WORK ITEM: Retype the data in its entirety, with no word changed.

──────── INPUT DATA ────────

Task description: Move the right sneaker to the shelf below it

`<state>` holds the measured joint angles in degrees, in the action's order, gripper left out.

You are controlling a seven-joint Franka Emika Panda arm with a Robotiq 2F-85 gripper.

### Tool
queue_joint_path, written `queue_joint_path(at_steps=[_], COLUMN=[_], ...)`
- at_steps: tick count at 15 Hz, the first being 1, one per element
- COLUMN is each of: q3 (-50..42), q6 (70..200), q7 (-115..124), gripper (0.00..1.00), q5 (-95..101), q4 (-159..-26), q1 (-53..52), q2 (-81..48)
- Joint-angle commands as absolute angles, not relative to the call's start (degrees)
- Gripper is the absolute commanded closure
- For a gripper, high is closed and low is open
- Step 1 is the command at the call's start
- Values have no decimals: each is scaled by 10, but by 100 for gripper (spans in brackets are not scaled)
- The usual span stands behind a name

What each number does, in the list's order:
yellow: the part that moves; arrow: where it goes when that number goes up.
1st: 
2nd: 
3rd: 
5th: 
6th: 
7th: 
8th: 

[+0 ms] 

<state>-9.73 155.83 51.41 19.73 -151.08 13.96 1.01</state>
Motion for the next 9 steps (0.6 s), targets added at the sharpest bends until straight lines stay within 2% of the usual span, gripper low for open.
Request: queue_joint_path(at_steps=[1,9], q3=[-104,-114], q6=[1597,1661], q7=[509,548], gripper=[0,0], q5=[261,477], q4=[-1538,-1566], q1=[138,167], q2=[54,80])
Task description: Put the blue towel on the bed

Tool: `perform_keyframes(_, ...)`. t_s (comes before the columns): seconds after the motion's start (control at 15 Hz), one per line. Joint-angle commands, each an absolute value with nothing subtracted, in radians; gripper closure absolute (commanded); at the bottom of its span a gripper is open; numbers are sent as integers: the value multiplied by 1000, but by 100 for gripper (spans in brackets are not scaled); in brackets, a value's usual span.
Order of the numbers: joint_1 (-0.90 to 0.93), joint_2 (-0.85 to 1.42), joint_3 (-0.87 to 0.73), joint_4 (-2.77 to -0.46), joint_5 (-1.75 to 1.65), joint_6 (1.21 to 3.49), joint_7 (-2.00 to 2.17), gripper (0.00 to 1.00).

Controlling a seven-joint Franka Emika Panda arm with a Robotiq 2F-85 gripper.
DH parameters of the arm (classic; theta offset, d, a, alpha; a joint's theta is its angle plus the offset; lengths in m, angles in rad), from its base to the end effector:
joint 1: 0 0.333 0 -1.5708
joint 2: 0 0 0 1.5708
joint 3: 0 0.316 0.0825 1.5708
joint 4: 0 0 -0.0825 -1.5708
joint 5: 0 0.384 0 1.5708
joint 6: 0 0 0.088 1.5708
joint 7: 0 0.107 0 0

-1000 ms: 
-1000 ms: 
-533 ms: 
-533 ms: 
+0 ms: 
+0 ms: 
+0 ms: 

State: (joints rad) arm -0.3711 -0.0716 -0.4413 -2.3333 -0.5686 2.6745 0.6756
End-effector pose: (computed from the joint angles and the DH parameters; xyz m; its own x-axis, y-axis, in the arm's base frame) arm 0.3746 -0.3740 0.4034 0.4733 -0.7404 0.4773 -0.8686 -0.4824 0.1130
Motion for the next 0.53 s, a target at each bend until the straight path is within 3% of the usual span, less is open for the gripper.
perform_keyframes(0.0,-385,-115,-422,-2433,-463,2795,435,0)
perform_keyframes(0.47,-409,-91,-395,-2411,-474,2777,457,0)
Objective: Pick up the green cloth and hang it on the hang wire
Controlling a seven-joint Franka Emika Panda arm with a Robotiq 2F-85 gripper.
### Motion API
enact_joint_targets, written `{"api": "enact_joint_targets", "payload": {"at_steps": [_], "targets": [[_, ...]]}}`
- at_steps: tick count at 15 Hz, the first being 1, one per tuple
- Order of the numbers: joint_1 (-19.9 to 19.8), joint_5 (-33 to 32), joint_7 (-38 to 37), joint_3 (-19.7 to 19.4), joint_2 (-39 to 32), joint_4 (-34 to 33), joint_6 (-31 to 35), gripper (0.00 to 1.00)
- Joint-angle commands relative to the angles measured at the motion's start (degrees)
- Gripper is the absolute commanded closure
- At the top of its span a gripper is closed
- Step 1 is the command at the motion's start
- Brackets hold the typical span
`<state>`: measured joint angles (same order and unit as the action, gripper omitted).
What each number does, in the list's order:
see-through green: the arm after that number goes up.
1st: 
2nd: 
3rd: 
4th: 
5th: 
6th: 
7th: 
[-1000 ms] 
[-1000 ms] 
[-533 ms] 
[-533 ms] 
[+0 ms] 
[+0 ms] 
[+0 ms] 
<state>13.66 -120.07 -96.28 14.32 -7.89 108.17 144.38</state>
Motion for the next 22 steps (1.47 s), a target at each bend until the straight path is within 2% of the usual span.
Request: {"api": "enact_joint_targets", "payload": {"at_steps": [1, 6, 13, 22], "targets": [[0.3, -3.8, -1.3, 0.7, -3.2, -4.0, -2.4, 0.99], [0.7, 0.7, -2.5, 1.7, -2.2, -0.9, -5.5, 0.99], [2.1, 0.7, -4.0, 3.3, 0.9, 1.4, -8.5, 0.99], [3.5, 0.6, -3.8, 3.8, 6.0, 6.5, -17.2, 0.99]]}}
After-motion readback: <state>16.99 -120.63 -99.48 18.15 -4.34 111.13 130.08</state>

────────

ANSWER BOX:
Task description: Move the right sneaker to the shelf below it

`<state>` holds the measured joint angles in degrees, in the action's order, gripper left out.

You are controlling a seven-joint Franka Emika Panda arm with a Robotiq 2F-85 gripper.

### Tool
queue_joint_path, written `queue_joint_path(at_steps=[_], COLUMN=[_], ...)`
- at_steps: tick count at 15 Hz, the first being 1, one per element
- COLUMN is each of: q3 (-50..42), q6 (70..200), q7 (-115..124), gripper (0.00..1.00), q5 (-95..101), q4 (-159..-26), q1 (-53..52), q2 (-81..48)
- Joint-angle commands as absolute angles, not relative to the call's start (degrees)
- Gripper is the absolute commanded closure
- For a gripper, high is closed and low is open
- Step 1 is the command at the call's start
- Values have no decimals: each is scaled by 10, but by 100 for gripper (spans in brackets are not scaled)
- The usual span stands behind a name

What each number does, in the list's order:
yellow: the part that moves; arrow: where it goes when that number goes up.
1st: 
2nd: 
3rd: 
5th: 
6th: 
7th: 
8th: 

[+0 ms] 

<state>-9.73 155.83 51.41 19.73 -151.08 13.96 1.01</state>
Motion for the next 9 steps (0.6 s), targets added at the sharpest bends until straight lines stay within 2% of the usual span, gripper low for open.
Request: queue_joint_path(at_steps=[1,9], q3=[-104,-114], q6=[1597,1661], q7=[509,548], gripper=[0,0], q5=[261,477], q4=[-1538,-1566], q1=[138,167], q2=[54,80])
Task description: Put the blue towel on the bed

Tool: `perform_keyframes(_, ...)`. t_s (comes before the columns): seconds after the motion's start (control at 15 Hz), one per line. Joint-angle commands, each an absolute value with nothing subtracted, in radians; gripper closure absolute (commanded); at the bottom of its span a gripper is open; numbers are sent as integers: the value multiplied by 1000, but by 100 for gripper (spans in brackets are not scaled); in brackets, a value's usual span.
Order of the numbers: joint_1 (-0.90 to 0.93), joint_2 (-0.85 to 1.42), joint_3 (-0.87 to 0.73), joint_4 (-2.77 to -0.46), joint_5 (-1.75 to 1.65), joint_6 (1.21 to 3.49), joint_7 (-2.00 to 2.17), gripper (0.00 to 1.00).

Controlling a seven-joint Franka Emika Panda arm with a Robotiq 2F-85 gripper.
DH parameters of the arm (classic; theta offset, d, a, alpha; a joint's theta is its angle plus the offset; lengths in m, angles in rad), from its base to the end effector:
joint 1: 0 0.333 0 -1.5708
joint 2: 0 0 0 1.5708
joint 3: 0 0.316 0.0825 1.5708
joint 4: 0 0 -0.0825 -1.5708
joint 5: 0 0.384 0 1.5708
joint 6: 0 0 0.088 1.5708
joint 7: 0 0.107 0 0

-1000 ms: 
-1000 ms: 
-533 ms: 
-533 ms: 
+0 ms: 
+0 ms: 
+0 ms: 

State: (joints rad) arm -0.3711 -0.0716 -0.4413 -2.3333 -0.5686 2.6745 0.6756
End-effector pose: (computed from the joint angles and the DH parameters; xyz m; its own x-axis, y-axis, in the arm's base frame) arm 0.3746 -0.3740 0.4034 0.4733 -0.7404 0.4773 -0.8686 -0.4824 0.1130
Motion for the next 0.53 s, a target at each bend until the straight path is within 3% of the usual span, less is open for the gripper.
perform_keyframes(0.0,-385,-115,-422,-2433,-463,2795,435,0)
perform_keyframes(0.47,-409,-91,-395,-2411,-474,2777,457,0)
Objective: Pick up the green cloth and hang it on the hang wire
Controlling a seven-joint Franka Emika Panda arm with a Robotiq 2F-85 gripper.
### Motion API
enact_joint_targets, written `{"api": "enact_joint_targets", "payload": {"at_steps": [_], "targets": [[_, ...]]}}`
- at_steps: tick count at 15 Hz, the first being 1, one per tuple
- Order of the numbers: joint_1 (-19.9 to 19.8), joint_5 (-33 to 32), joint_7 (-38 to 37), joint_3 (-19.7 to 19.4), joint_2 (-39 to 32), joint_4 (-34 to 33), joint_6 (-31 to 35), gripper (0.00 to 1.00)
- Joint-angle commands relative to the angles measured at the motion's start (degrees)
- Gripper is the absolute commanded closure
- At the top of its span a gripper is closed
- Step 1 is the command at the motion's start
- Brackets hold the typical span
`<state>`: measured joint angles (same order and unit as the action, gripper omitted).
What each number does, in the list's order:
see-through green: the arm after that number goes up.
1st: 
2nd: 
3rd: 
4th: 
5th: 
6th: 
7th: 
[-1000 ms] 
[-1000 ms] 
[-533 ms] 
[-533 ms] 
[+0 ms] 
[+0 ms] 
[+0 ms] 
<state>13.66 -120.07 -96.28 14.32 -7.89 108.17 144.38</state>
Motion for the next 22 steps (1.47 s), a target at each bend until the straight path is within 2% of the usual span.
Request: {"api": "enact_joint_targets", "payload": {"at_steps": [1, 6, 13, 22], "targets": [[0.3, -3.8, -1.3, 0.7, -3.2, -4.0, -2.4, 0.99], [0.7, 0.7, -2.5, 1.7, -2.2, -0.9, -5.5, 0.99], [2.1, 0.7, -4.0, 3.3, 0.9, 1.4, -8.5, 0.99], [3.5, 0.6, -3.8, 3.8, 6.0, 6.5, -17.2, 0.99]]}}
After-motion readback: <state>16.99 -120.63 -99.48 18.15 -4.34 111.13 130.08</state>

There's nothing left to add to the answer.